### Goal of the exercise
Once you have read the data below, set it all down again exactly.

### Records supplied
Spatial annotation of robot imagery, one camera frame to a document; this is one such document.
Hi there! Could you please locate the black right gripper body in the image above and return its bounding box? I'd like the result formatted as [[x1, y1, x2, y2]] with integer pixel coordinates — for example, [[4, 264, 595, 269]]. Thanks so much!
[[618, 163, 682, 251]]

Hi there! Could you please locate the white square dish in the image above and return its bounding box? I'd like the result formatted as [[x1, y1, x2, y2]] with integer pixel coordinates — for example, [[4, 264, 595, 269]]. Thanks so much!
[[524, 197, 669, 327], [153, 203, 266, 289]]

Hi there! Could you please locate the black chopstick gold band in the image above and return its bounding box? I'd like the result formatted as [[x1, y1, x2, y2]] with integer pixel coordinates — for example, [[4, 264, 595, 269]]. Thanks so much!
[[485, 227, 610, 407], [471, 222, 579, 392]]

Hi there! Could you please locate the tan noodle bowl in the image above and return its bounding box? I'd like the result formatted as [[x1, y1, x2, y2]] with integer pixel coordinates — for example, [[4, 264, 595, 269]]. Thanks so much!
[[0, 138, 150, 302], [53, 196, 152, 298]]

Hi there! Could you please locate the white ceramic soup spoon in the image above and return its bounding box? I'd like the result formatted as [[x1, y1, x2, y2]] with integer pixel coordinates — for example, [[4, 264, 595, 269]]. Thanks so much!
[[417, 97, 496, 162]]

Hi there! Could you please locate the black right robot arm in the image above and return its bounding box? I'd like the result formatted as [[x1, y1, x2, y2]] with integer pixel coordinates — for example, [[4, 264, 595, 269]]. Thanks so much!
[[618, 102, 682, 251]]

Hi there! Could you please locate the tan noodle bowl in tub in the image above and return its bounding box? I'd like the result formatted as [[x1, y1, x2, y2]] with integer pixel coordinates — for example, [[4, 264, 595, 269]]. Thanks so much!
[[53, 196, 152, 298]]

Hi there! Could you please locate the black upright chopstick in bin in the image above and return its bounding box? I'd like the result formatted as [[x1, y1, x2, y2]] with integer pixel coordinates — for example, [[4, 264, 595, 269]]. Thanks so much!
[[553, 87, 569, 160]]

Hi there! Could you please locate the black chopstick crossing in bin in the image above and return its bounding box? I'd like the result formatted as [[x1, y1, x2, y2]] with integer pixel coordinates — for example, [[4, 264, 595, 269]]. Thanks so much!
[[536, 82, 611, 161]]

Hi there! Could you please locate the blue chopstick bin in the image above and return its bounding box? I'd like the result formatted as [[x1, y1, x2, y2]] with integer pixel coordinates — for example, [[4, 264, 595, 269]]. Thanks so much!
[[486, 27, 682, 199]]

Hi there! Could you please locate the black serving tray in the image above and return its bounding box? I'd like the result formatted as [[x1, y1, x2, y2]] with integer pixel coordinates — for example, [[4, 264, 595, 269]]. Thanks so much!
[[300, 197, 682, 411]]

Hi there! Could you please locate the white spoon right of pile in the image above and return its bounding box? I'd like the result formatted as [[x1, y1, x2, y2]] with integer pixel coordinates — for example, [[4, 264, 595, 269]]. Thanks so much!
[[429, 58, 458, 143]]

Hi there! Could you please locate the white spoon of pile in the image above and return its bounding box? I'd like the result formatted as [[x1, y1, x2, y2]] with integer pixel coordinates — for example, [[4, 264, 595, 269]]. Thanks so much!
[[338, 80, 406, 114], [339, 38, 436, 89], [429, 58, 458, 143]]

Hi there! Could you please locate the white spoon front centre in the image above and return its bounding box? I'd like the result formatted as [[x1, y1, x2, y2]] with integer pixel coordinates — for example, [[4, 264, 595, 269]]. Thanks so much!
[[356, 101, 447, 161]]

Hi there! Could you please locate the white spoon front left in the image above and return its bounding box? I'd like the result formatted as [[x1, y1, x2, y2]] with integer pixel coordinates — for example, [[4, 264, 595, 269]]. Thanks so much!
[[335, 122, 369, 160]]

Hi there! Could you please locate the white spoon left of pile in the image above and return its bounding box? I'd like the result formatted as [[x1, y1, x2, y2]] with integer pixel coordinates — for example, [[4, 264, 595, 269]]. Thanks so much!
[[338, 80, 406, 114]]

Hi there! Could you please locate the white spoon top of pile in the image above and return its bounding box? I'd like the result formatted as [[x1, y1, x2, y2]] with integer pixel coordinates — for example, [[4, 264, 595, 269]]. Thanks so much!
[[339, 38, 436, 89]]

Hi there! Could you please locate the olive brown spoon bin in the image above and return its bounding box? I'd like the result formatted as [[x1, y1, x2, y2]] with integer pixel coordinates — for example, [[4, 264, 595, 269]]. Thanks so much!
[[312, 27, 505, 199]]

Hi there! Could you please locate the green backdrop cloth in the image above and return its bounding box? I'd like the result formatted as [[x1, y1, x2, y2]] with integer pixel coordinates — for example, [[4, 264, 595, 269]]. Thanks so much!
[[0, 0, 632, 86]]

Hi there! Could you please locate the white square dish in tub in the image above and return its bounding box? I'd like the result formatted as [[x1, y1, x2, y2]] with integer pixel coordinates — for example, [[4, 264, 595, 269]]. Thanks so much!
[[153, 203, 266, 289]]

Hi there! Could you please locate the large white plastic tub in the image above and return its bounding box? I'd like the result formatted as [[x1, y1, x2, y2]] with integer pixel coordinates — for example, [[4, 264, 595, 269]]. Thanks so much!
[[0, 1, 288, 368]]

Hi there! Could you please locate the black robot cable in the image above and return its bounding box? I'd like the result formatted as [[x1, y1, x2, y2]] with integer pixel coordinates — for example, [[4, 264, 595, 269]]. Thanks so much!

### Result below
Spatial annotation of robot imagery, one camera frame to a document; this is one such document.
Hi there! Could you please locate the black right gripper body in the image above and return its bounding box? I'd like the result formatted as [[x1, y1, x2, y2]] with integer pixel coordinates — for example, [[4, 264, 595, 269]]. Thanks so much!
[[618, 163, 682, 251]]

Hi there! Could you please locate the white square dish in the image above and return its bounding box? I'd like the result formatted as [[x1, y1, x2, y2]] with integer pixel coordinates — for example, [[4, 264, 595, 269]]. Thanks so much!
[[524, 197, 669, 327], [153, 203, 266, 289]]

Hi there! Could you please locate the black chopstick gold band in the image above and return its bounding box? I'd like the result formatted as [[x1, y1, x2, y2]] with integer pixel coordinates — for example, [[4, 264, 595, 269]]. Thanks so much!
[[485, 227, 610, 407], [471, 222, 579, 392]]

Hi there! Could you please locate the tan noodle bowl in the image above and return its bounding box? I'd like the result formatted as [[x1, y1, x2, y2]] with integer pixel coordinates — for example, [[4, 264, 595, 269]]. Thanks so much!
[[0, 138, 150, 302], [53, 196, 152, 298]]

Hi there! Could you please locate the white ceramic soup spoon in the image above and return its bounding box? I'd like the result formatted as [[x1, y1, x2, y2]] with integer pixel coordinates — for example, [[4, 264, 595, 269]]. Thanks so much!
[[417, 97, 496, 162]]

Hi there! Could you please locate the black right robot arm in the image above and return its bounding box? I'd like the result formatted as [[x1, y1, x2, y2]] with integer pixel coordinates — for example, [[4, 264, 595, 269]]. Thanks so much!
[[618, 102, 682, 251]]

Hi there! Could you please locate the tan noodle bowl in tub in the image above and return its bounding box? I'd like the result formatted as [[x1, y1, x2, y2]] with integer pixel coordinates — for example, [[4, 264, 595, 269]]. Thanks so much!
[[53, 196, 152, 298]]

Hi there! Could you please locate the black upright chopstick in bin in the image above and return its bounding box? I'd like the result formatted as [[x1, y1, x2, y2]] with integer pixel coordinates — for example, [[4, 264, 595, 269]]. Thanks so much!
[[553, 87, 569, 160]]

Hi there! Could you please locate the black chopstick crossing in bin in the image above and return its bounding box? I'd like the result formatted as [[x1, y1, x2, y2]] with integer pixel coordinates — for example, [[4, 264, 595, 269]]. Thanks so much!
[[536, 82, 611, 161]]

Hi there! Could you please locate the blue chopstick bin in the image above and return its bounding box? I'd like the result formatted as [[x1, y1, x2, y2]] with integer pixel coordinates — for example, [[4, 264, 595, 269]]. Thanks so much!
[[486, 27, 682, 199]]

Hi there! Could you please locate the black serving tray in the image above and return its bounding box? I'd like the result formatted as [[x1, y1, x2, y2]] with integer pixel coordinates — for example, [[4, 264, 595, 269]]. Thanks so much!
[[300, 197, 682, 411]]

Hi there! Could you please locate the white spoon right of pile in the image above and return its bounding box? I'd like the result formatted as [[x1, y1, x2, y2]] with integer pixel coordinates — for example, [[4, 264, 595, 269]]. Thanks so much!
[[429, 58, 458, 143]]

Hi there! Could you please locate the white spoon of pile in the image above and return its bounding box? I'd like the result formatted as [[x1, y1, x2, y2]] with integer pixel coordinates — for example, [[4, 264, 595, 269]]. Thanks so much!
[[338, 80, 406, 114], [339, 38, 436, 89], [429, 58, 458, 143]]

Hi there! Could you please locate the white spoon front centre in the image above and return its bounding box? I'd like the result formatted as [[x1, y1, x2, y2]] with integer pixel coordinates — for example, [[4, 264, 595, 269]]. Thanks so much!
[[356, 101, 447, 161]]

Hi there! Could you please locate the white spoon front left in the image above and return its bounding box? I'd like the result formatted as [[x1, y1, x2, y2]] with integer pixel coordinates — for example, [[4, 264, 595, 269]]. Thanks so much!
[[335, 122, 369, 160]]

Hi there! Could you please locate the white spoon left of pile in the image above and return its bounding box? I'd like the result formatted as [[x1, y1, x2, y2]] with integer pixel coordinates — for example, [[4, 264, 595, 269]]. Thanks so much!
[[338, 80, 406, 114]]

Hi there! Could you please locate the white spoon top of pile in the image above and return its bounding box? I'd like the result formatted as [[x1, y1, x2, y2]] with integer pixel coordinates — for example, [[4, 264, 595, 269]]. Thanks so much!
[[339, 38, 436, 89]]

Hi there! Could you please locate the olive brown spoon bin in the image above and return its bounding box? I'd like the result formatted as [[x1, y1, x2, y2]] with integer pixel coordinates — for example, [[4, 264, 595, 269]]. Thanks so much!
[[312, 27, 505, 199]]

Hi there! Could you please locate the green backdrop cloth in the image above and return its bounding box? I'd like the result formatted as [[x1, y1, x2, y2]] with integer pixel coordinates — for example, [[4, 264, 595, 269]]. Thanks so much!
[[0, 0, 632, 86]]

Hi there! Could you please locate the white square dish in tub in the image above and return its bounding box? I'd like the result formatted as [[x1, y1, x2, y2]] with integer pixel coordinates — for example, [[4, 264, 595, 269]]. Thanks so much!
[[153, 203, 266, 289]]

Hi there! Could you please locate the large white plastic tub in the image above and return its bounding box? I'd like the result formatted as [[x1, y1, x2, y2]] with integer pixel coordinates — for example, [[4, 264, 595, 269]]. Thanks so much!
[[0, 1, 288, 368]]

Hi there! Could you please locate the black robot cable in the image above and return its bounding box? I'd like the result formatted as [[x1, y1, x2, y2]] with integer pixel coordinates — for example, [[4, 264, 595, 269]]. Thanks so much!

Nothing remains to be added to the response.